The task - In the data below, find each line carrying the string "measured" and copy it out.

Given data -
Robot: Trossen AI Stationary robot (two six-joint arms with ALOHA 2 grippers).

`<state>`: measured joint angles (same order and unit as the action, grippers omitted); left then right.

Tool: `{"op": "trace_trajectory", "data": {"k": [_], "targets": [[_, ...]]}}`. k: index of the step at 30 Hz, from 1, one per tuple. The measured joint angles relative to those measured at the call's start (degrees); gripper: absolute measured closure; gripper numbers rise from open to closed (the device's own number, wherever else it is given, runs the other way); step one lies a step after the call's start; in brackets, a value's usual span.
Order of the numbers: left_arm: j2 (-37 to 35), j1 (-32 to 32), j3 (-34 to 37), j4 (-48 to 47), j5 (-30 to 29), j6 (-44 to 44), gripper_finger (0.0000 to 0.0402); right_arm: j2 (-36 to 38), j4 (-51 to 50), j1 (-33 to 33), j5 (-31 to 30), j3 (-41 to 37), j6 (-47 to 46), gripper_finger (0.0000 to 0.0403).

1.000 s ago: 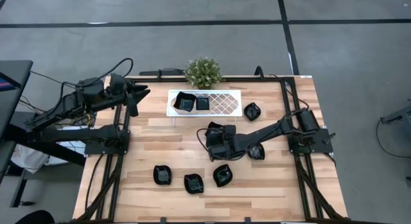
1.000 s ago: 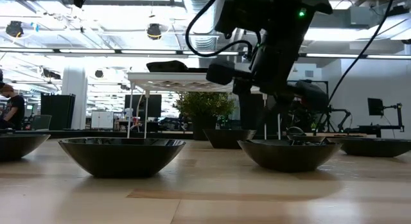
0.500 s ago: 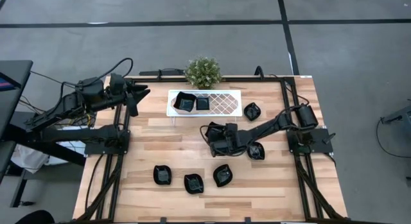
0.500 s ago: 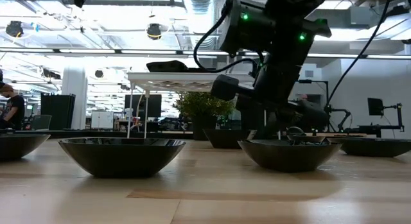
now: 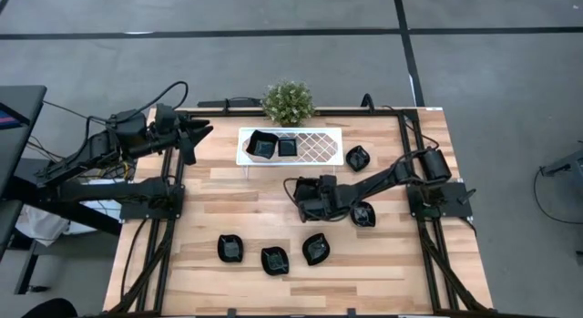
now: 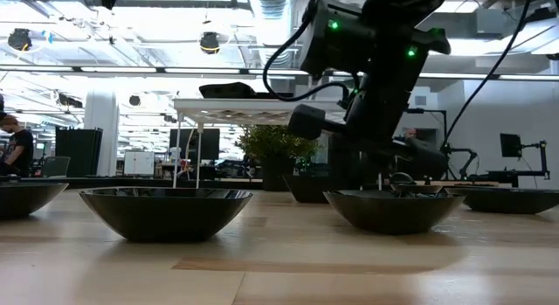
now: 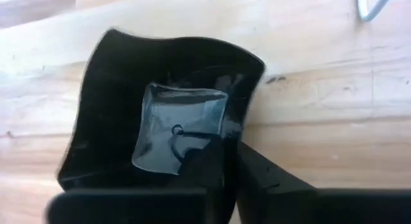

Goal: Pick & Place Mini shaped plates
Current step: Stack the distorted square plate on top of the stacked distorted square plate on the shelf

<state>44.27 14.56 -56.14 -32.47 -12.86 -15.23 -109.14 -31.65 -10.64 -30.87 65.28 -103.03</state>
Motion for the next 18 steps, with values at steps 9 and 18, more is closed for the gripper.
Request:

Result -
`<state>`: measured joint angles (same order and unit as the action, grippers omitted); left then right.
Tool: `{"op": "trace_trajectory", "data": {"k": [_], "targets": [[_, ...]]}}`. k: index of the step at 30 Hz, from 1, one per tuple. The measured joint angles relative to those measured at the call's start (degrees); gripper: absolute measured closure; gripper numbers rise from open to closed (the device's own number, wherever else it is given, runs the other way); step one lies a step after the call's start; in brackets, a value's usual span.

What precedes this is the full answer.